● **Assignment**:
What lines of the data hold the string "this"? Copy them all.

● **Dataset entries**:
Start of Block
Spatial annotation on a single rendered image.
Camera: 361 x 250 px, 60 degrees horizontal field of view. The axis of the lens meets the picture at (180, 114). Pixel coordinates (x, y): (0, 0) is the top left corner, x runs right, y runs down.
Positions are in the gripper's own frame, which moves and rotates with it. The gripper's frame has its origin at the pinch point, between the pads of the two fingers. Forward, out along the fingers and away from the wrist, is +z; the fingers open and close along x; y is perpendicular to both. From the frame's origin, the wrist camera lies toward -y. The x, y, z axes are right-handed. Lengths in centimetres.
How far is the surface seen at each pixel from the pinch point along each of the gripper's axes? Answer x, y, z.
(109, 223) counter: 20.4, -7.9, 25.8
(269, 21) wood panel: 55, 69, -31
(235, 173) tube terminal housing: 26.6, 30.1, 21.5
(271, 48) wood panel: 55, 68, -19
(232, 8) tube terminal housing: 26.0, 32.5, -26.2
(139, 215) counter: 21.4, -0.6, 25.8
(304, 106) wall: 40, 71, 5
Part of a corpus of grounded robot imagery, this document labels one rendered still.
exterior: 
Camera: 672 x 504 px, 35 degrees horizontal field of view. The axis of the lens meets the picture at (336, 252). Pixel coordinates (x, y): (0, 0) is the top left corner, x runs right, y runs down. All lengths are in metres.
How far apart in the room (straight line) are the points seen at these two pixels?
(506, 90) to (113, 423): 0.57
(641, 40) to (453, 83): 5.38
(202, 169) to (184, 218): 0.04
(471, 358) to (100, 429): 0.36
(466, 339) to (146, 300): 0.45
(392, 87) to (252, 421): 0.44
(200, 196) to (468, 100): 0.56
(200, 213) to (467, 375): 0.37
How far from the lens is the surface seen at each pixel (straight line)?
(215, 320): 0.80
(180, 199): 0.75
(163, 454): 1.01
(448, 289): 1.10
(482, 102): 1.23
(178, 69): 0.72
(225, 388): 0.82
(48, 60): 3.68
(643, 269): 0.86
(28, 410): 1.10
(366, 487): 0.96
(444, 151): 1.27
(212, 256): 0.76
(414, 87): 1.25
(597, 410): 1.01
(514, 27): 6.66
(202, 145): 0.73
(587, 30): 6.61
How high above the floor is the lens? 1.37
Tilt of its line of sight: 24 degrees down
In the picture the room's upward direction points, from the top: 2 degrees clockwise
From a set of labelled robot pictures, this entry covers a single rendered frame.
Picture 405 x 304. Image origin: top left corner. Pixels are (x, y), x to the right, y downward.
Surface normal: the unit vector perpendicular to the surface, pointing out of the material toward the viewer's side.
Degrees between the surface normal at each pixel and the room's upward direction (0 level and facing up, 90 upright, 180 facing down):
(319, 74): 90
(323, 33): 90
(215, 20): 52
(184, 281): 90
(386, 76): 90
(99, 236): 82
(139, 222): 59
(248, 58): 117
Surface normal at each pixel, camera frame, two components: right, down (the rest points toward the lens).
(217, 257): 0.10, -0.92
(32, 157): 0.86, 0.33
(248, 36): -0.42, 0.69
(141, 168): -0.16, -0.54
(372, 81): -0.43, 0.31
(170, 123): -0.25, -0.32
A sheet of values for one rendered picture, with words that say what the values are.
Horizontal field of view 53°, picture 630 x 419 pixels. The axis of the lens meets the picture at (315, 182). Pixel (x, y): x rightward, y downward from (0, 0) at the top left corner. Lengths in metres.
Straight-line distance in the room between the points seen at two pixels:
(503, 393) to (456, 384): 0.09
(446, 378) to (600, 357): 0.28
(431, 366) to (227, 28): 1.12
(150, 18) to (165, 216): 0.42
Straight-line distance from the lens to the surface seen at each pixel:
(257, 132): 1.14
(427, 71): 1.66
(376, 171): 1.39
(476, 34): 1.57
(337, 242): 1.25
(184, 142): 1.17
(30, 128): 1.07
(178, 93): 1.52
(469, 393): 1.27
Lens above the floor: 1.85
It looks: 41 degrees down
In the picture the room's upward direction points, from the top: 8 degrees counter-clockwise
End of Block
● **Solution below**:
Part of a corpus of grounded robot imagery, this document labels one rendered still.
From a set of labelled robot pictures, this entry covers a single rendered frame.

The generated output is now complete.